Contact   Andlauer Wilfried
Title   Modulation of tight junction integrity by food components
Author(s)   Kosinska A., Andlauer W.
References   Food Research International, 2013, 54, 1, 951–960
Abstract   The primary function of the human intestine is to absorb nutrients and water. However, equally important is its ability to act as a selective barrier to protect the human system. Intestinal epithelium is formed by a monolayer of epithelial cells. Adjacent cells of the monolayer are sealed together by the formation of tight junctions (TJs)–complex protein systems. The structure of TJ involves transmembrane proteins linked to a cytoplasmic plaque, which is formed by a network of scaffolding and adaptor proteins, signalling components and actin-binding cytoskeleton linkers. TJs regulate paracellular transport of compounds as well as physical barrier function of epithelium, which is linked to pathogenesis of inflammatory bowel disease, ulcerative colitis, Crohn's disease and food allergies. Epithelium is intensively exposed to food components. Various food components can affect the functioning of TJ by modifying expression of TJ protein components and affecting signalling pathways involved in TJ regulation.
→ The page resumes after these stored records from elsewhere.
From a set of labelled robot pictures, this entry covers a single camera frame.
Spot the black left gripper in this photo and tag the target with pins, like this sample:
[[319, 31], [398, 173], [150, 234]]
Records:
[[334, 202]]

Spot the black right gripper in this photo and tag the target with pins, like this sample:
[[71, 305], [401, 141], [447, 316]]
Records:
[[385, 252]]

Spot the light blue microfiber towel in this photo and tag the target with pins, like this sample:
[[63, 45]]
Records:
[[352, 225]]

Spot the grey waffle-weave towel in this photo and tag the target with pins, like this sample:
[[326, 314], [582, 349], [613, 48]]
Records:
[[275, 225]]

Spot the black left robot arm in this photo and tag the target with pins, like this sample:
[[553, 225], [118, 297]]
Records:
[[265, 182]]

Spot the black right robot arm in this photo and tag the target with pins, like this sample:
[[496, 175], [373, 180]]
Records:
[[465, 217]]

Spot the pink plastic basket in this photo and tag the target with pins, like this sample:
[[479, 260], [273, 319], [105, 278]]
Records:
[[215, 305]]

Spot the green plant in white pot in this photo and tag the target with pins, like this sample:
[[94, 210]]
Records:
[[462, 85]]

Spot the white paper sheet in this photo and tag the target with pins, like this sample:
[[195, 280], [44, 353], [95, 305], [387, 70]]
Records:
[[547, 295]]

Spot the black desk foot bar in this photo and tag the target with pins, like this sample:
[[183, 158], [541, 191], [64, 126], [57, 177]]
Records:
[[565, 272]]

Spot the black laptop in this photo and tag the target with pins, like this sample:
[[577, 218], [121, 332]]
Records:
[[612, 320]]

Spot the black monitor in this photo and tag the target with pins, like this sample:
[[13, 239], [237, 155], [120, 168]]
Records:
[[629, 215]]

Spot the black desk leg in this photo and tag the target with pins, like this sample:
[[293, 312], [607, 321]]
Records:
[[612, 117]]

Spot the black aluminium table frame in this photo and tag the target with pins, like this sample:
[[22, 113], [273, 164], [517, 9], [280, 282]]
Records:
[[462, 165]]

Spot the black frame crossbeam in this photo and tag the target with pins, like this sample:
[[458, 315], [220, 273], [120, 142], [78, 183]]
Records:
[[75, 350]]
The targeted usage of food components to modulate TJ permeability is of vital importance for enhancing the absorption of poorly permeable drugs or bioactive compounds and, on the other hand, for sealing the junction in order to limit the risk of intestine pathology.The aim of this review is to compile and analyse the previous research investigating the possible relevance of food components to TJ regulation, with a special consideration of phenolic compounds.